This is an unofficial list of Frequently Asked Questions for new CP990 owners. These are my own unofficial comments, I don't work for Nikon ;) I'm trying to keep this updated as people ask questions on the various forums, so check back. A lot of material for the 950 applies to the 990, you might want to check the 950 section also. I've tried to arrange these topics with the most frequently asked at the top.
Last updated November 12, 2001
Click on a topic, or scan the list below for your question:
The screen looks "funny"/"too sharp"/"grainy" but only in M-Rec mode. Also the menus look funny/flickery.
Don't see your question here? Check out the Nikon Euro site FAQ here, they have a very good list of common questions for Nikon digitial products, well worth looking at.
Hey, there is a flashing clock-like icon thing on the LCD !
That means that the clock is not set, set the time and date on the camera. This is the #1 new user question.
All of a sudden I can't change modes with the mode button.
You have re-programmed the mode button. Program it back to be the mode button. This is the #2 most popular question. Your camera is not broken. To set it back, pick M-Rec mode, then pick Setup, then Controls, then pick Func1, then pick Mode. Another way that this can happen is if you set AE lock, then it will also not allow you to change modes.
I set the clock, but the camera lost the time and my settings.
The time and date settings and other settings will be lost when you change the batteries until the internal backup battery gets charged up. Leave a fresh set of batteries in your 990 overnight. It takes longer to charge up if you are using NiMH cells due to the lower voltage. If the camera refuses to charge the internal battery, suspect your batteries first. You might have a weak or bad NiMH cell that results in too low a voltage to charge the internal battery.
For fastest charging of the internal battery, leave a new fresh set of alkaline batteries in the camera at least overnight with the camera off. Don't try to operate the camera from the alkalines. The current drain will be so low during charging that the batteries will be "like new" when you take them out in the morning and you can use them in another device, but your internal camera battery will be charged faster than using NiMH due to the higher voltage.
I can't select Hi quality in M-Rec mode
There are several modes that you can put the camera in that that are incompatible with "Hi" or TIFF mode, and the camera will not let you select "Hi" quality. One is continuous shooting, another is BSS. These are modes where the 25-40 second storage time (depends on your flash card) for a Hi picture would not work with the mode. If you are a newbie and are not sure if you might have set one of those modes, you can do a "reset" on the camera from the menu to get everything back; then you will be able to pick "Hi".

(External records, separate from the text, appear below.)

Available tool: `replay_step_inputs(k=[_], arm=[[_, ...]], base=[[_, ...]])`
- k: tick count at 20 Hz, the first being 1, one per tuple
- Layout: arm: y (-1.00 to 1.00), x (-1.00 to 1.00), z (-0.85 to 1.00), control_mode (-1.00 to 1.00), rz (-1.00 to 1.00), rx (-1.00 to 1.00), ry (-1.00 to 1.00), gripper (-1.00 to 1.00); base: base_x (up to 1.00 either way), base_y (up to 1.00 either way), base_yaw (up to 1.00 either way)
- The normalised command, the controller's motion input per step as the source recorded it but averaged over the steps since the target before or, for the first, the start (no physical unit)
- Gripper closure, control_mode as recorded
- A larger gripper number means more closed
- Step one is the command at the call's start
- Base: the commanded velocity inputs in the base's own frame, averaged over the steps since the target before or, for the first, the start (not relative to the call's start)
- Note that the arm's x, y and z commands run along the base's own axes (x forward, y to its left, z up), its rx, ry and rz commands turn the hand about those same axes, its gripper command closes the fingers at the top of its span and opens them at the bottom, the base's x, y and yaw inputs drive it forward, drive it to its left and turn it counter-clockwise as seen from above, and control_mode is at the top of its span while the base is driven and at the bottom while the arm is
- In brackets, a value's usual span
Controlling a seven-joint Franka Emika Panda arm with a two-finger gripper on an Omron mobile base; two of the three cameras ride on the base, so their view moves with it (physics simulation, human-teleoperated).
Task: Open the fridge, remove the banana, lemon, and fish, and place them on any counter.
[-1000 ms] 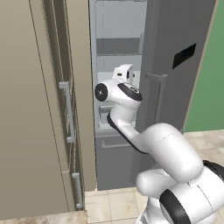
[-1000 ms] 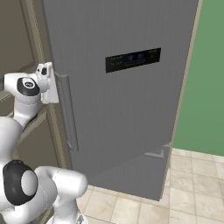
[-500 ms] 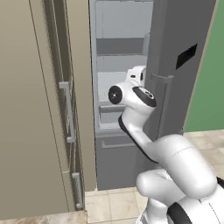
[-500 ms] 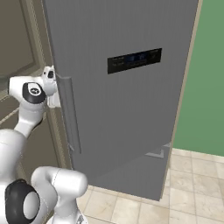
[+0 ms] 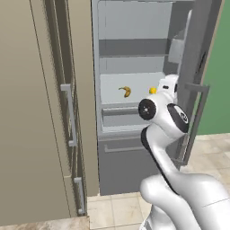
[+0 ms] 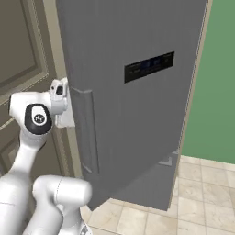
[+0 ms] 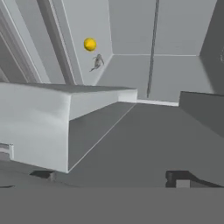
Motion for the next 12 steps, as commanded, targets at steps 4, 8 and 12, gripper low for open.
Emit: replay_step_inputs(k=[4, 8, 12], arm=[[-0.99, -0.39, 0.23, -1.00, -0.10, 0.09, 0.10, -1.00], [-1.00, -0.11, 0.25, -1.00, -0.13, 0.14, 0.15, -1.00], [-1.00, -0.03, 0.27, -1.00, -0.14, 0.17, 0.15, -1.00]], base=[[0.00, 0.00, 0.00], [0.00, 0.00, 0.00], [0.00, 0.00, 0.00]])
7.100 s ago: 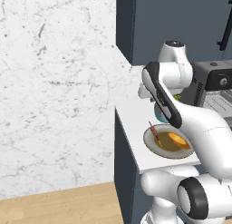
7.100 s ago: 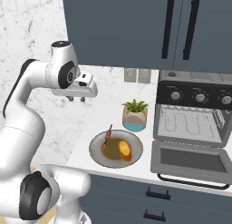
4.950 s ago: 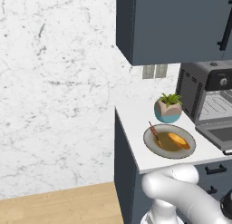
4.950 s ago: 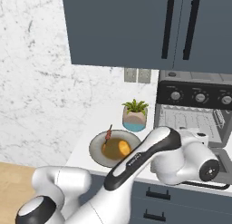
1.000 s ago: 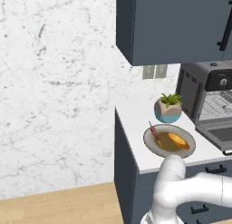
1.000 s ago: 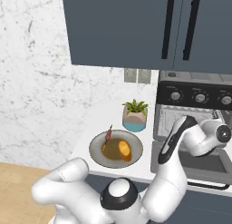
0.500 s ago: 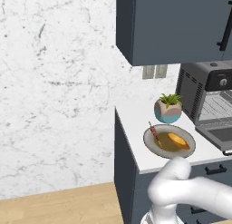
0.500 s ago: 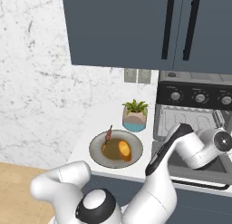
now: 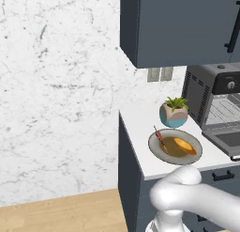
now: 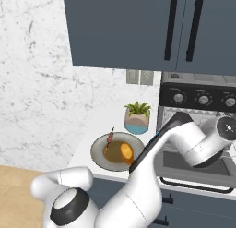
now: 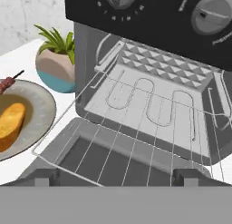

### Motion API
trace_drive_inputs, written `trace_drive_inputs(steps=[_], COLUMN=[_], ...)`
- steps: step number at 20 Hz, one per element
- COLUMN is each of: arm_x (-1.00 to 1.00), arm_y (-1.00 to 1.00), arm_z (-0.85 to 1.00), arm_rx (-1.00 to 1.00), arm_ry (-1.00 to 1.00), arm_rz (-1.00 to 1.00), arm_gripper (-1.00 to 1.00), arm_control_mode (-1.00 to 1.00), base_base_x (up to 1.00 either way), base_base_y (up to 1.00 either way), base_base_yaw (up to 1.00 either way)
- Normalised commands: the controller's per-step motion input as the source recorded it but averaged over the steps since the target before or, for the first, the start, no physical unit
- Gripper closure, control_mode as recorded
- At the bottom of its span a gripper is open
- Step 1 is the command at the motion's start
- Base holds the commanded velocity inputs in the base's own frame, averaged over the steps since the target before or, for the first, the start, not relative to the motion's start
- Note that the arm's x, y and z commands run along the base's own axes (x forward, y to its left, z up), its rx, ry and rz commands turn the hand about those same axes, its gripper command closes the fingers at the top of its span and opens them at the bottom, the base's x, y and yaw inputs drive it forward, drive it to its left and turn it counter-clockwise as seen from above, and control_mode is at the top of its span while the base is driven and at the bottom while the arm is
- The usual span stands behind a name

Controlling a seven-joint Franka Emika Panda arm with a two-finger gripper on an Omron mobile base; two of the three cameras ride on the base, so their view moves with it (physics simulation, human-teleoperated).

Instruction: Pick up the kebab skewer and baguette bread, and place them inside the toaster oven. Close the toaster oven door and start by setting the timer.

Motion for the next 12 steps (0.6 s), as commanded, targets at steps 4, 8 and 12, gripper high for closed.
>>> trace_drive_inputs(steps=[4,8,12], arm_x=[-0.47,-0.61,-0.52], arm_y=[0.99,1.0,1.0], arm_z=[0.46,0.06,0.0], arm_rx=[-0.15,-0.28,-0.42], arm_ry=[0.43,0.33,0.21], arm_rz=[0.0,0.03,0.07], arm_gripper=[-1.0,-1.0,-1.0], arm_control_mode=[-1.0,-1.0,-1.0], base_base_x=[0.0,0.0,0.0], base_base_y=[0.0,0.0,0.0], base_base_yaw=[0.0,0.0,0.0])
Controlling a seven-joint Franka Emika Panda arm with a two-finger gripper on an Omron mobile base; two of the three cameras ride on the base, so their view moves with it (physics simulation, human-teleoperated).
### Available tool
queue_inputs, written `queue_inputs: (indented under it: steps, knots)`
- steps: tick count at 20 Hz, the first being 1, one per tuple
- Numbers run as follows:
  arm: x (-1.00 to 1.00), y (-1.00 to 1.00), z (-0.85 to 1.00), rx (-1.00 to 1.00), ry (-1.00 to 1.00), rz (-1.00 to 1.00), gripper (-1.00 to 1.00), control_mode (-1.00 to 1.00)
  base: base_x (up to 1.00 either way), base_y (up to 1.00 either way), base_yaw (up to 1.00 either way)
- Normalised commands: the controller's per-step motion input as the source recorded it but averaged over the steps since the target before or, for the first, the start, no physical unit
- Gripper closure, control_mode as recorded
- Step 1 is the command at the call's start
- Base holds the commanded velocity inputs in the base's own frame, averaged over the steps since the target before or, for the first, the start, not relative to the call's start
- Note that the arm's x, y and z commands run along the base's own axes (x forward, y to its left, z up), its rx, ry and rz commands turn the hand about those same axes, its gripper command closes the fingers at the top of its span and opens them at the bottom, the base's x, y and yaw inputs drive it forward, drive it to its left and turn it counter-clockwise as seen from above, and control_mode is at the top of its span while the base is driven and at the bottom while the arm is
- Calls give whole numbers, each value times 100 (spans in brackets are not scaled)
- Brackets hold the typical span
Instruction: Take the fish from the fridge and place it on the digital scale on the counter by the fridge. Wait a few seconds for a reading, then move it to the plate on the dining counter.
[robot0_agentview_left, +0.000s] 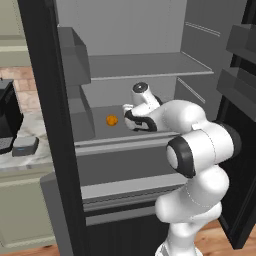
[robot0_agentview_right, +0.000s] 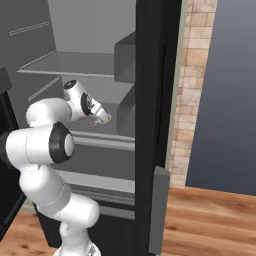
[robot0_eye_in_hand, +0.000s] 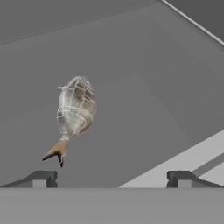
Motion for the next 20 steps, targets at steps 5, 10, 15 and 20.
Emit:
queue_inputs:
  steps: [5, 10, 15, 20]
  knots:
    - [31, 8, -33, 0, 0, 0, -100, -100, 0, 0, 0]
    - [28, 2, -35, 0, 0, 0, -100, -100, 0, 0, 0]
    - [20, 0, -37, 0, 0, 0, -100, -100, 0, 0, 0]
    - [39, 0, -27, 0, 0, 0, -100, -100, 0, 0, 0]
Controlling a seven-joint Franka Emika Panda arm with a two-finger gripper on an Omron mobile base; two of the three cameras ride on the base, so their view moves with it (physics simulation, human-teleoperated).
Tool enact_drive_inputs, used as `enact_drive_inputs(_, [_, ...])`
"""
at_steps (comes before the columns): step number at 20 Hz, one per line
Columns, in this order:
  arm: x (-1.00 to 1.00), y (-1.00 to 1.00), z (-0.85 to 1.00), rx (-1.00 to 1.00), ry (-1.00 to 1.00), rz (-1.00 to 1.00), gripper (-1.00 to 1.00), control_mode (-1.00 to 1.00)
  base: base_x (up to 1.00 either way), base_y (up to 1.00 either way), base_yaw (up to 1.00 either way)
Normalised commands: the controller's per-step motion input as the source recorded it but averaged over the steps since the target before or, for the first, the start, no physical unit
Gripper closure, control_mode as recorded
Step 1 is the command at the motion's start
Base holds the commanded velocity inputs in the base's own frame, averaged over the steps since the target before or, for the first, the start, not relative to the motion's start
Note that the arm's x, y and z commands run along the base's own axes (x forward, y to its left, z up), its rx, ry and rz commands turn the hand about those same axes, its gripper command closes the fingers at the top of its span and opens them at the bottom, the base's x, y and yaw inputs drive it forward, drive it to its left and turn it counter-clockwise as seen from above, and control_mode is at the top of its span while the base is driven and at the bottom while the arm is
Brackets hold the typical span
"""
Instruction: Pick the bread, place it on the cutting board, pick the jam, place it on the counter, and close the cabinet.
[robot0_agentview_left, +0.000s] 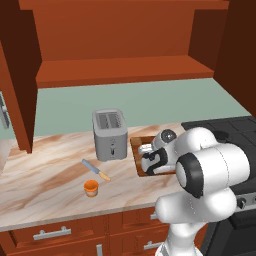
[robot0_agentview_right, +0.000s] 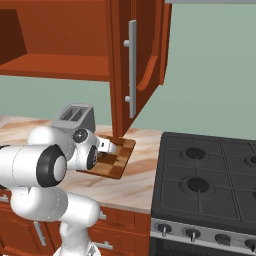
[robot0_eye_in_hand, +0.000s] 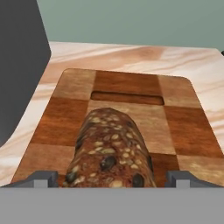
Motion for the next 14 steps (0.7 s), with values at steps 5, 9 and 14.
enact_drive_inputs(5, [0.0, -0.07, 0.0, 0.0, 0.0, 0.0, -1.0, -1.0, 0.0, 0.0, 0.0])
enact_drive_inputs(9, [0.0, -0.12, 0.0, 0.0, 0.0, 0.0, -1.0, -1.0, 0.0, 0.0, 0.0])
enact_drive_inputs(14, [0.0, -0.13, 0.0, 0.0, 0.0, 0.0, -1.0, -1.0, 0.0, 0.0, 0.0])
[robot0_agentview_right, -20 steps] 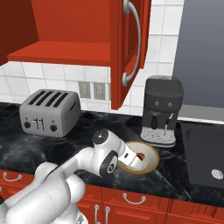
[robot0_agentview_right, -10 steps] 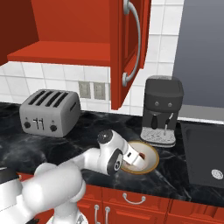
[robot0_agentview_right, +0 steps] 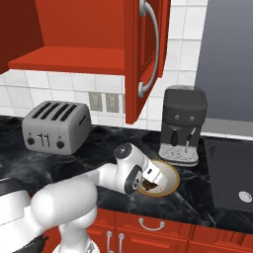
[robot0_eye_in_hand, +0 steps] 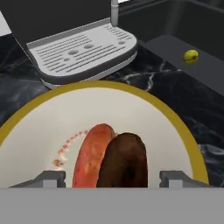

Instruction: Pick the sweet potatos from the cabinet and place them in one bowl. Pick the pear from the sink and place it in the other bowl.

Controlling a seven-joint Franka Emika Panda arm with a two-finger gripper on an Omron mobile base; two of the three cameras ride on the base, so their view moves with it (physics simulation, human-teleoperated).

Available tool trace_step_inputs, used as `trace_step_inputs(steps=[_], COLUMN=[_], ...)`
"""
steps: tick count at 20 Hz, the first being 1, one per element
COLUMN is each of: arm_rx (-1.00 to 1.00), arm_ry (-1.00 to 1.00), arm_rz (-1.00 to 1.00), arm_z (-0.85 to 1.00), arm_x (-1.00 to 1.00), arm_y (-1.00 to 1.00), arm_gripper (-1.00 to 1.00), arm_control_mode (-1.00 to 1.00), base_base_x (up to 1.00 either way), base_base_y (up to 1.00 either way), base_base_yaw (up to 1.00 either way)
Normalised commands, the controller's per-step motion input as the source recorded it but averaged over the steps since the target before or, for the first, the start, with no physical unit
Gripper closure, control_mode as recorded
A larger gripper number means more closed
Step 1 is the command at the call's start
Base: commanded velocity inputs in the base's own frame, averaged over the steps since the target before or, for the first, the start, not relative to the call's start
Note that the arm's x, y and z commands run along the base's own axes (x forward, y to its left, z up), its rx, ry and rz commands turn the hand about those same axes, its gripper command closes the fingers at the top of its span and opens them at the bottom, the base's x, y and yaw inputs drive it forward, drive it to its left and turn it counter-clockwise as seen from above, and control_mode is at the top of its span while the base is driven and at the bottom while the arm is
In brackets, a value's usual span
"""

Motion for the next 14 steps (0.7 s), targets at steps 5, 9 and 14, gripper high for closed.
trace_step_inputs(steps=[5, 9, 14], arm_rx=[0.0, -0.02, 0.0], arm_ry=[0.02, 0.0, 0.0], arm_rz=[-0.01, -0.02, 0.0], arm_z=[0.02, 0.49, 0.62], arm_x=[-0.05, -0.1, -0.35], arm_y=[0.0, 0.19, 0.3], arm_gripper=[-1.0, -1.0, -1.0], arm_control_mode=[-1.0, -1.0, -1.0], base_base_x=[0.0, 0.0, 0.0], base_base_y=[0.0, 0.0, 0.0], base_base_yaw=[0.0, 0.0, 0.0])
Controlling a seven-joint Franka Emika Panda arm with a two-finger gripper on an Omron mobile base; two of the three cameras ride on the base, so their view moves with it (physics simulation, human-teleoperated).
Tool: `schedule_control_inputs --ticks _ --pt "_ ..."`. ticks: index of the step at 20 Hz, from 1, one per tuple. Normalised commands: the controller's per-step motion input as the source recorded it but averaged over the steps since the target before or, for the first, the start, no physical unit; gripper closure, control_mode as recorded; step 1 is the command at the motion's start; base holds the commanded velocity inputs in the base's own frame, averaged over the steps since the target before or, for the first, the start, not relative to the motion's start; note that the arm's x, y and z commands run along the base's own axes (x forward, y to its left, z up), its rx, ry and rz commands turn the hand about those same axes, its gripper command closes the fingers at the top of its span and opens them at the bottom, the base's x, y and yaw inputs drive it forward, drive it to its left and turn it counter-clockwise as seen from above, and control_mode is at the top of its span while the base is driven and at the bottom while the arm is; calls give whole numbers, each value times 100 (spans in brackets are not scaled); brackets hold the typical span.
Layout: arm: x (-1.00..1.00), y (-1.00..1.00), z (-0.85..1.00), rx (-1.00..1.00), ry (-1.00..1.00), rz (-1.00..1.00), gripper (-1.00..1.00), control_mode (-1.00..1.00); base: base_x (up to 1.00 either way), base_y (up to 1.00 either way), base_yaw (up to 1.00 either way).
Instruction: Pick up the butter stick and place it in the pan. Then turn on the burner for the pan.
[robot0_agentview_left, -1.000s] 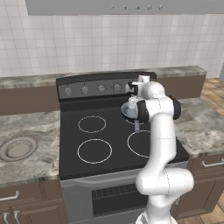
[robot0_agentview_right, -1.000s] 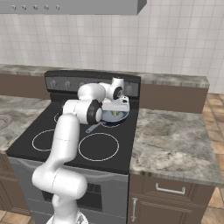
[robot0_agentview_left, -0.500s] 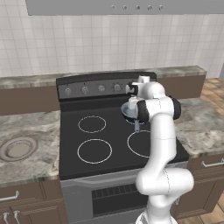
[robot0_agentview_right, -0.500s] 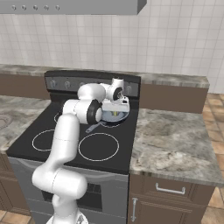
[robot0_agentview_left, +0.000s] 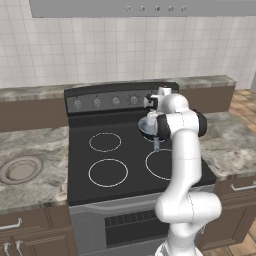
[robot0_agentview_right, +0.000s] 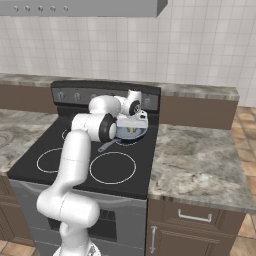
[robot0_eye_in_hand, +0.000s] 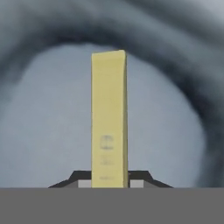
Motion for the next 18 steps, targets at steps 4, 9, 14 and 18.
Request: schedule_control_inputs --ticks 4,9,14,18 --pt "-5 0 -8 0 0 0 -100 -100 0 0 0" --pt "0 0 0 0 0 0 -100 -100 0 0 0" --pt "0 0 0 0 0 0 -100 -100 0 0 0" --pt "0 0 2 0 -1 0 -100 -100 0 0 0"
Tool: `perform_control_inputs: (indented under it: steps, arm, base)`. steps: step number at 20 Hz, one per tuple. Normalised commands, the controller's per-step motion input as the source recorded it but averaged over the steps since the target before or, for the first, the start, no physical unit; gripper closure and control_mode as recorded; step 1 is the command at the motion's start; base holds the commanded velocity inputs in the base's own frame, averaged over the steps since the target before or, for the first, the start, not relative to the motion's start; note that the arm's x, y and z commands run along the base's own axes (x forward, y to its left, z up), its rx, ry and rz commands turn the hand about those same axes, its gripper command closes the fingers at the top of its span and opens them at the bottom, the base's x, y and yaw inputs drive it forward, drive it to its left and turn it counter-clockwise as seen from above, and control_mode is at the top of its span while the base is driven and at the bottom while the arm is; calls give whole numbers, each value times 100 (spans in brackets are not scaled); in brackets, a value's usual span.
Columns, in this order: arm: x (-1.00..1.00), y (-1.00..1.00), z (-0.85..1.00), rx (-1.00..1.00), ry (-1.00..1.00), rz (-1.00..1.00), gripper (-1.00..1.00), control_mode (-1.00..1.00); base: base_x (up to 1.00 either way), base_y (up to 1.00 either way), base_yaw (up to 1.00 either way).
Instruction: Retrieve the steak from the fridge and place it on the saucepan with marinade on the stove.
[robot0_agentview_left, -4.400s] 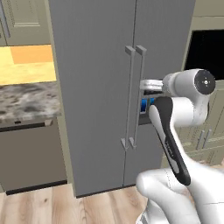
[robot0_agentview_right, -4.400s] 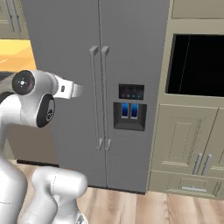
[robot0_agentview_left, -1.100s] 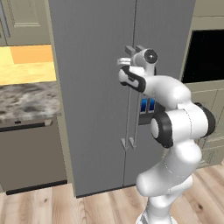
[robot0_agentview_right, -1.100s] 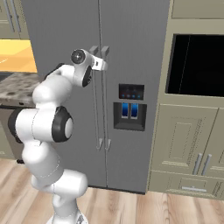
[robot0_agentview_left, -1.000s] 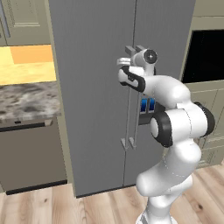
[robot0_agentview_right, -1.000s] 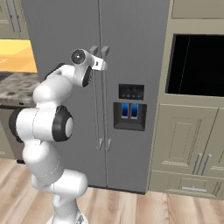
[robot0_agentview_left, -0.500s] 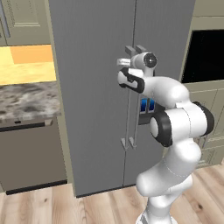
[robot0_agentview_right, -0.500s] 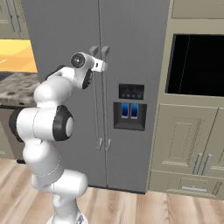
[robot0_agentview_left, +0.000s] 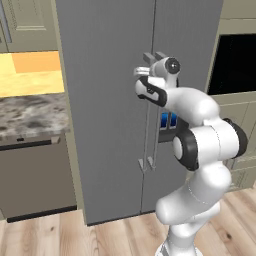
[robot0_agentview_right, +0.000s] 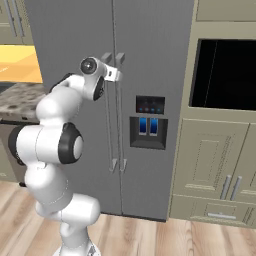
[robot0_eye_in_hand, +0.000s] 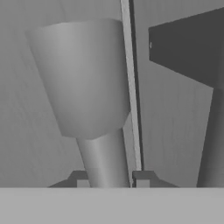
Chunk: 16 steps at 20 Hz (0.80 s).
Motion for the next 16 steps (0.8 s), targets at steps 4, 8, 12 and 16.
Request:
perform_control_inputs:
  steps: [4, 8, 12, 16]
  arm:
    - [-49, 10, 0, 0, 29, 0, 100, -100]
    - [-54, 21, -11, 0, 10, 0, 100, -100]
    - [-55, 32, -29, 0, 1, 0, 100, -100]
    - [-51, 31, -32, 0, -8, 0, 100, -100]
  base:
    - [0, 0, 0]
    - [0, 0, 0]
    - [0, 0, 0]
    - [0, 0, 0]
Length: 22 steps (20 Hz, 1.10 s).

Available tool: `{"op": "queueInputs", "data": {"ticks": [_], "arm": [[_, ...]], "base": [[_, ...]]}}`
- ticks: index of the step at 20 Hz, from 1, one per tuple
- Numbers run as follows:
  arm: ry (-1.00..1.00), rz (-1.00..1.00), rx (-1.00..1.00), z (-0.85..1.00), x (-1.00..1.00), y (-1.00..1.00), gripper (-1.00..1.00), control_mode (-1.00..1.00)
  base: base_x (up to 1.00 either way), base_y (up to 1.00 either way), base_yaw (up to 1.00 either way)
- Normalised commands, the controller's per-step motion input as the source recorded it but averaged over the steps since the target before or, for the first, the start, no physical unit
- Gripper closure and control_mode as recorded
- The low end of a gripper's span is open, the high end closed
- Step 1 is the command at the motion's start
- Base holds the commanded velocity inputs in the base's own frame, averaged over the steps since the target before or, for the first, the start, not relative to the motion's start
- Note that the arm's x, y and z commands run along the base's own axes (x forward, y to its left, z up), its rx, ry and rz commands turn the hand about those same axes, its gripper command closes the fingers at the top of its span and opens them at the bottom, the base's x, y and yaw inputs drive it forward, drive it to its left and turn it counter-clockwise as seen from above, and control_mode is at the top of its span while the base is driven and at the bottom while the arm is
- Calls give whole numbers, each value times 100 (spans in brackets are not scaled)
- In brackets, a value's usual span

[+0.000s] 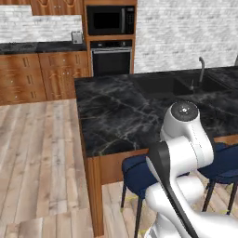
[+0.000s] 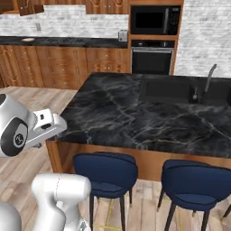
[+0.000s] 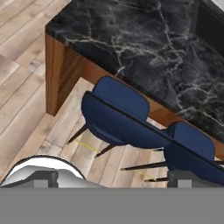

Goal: Move the hot dog bun to the plate on the dining table and place the condiment next to that plate. Then navigate to the fridge and take the sausage and place it on the plate as well.

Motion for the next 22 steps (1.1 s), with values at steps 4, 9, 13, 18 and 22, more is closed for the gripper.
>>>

The camera made a horrible buzzing/clicking sound
Welcome to the mystery "buzzing lens" problem. This is a problem with all 990 cameras, although Nikon has not officially admitted that there is a problem. If this happens to your camera, it probably does not mean that your camera is broken. There is a specific sequence of events that can reproduce the problem on any 990. I reported this problem and how to reproduce it to Nikon in June of 2000. There still has been no official word on this. This can still happen on the CP995 also. Here are a few facts about it...
* If this happens, you will probably have to open the battery door and take out the batteries to get it to stop. Be quick! Some people have reported that they could use the switch.
* It is not known if this can cause damage to your camera. I have had it happen three times, and my camera is still OK after almost a year. Most people feel that as long as you stop the buzzing as soon as possible, you will be OK. There is no official word from Nikon. If you call, they will act like they have never heard of this problem.
* This happens more frequently when the camera is new. This is mainly because the problem has to do with waking up from sleep mode, and the camera comes with a very short sleep time set by default. After a while, most people change the mode to a longer time and the problem is less frequent, and also become more observent abotu when the camera is awake.
* If you want to avoid the problem, don't try to zoom until the camera has completely woken up from sleep mode. I am not giving the exact procedure here because I don't want anyone to damage their camera by using it.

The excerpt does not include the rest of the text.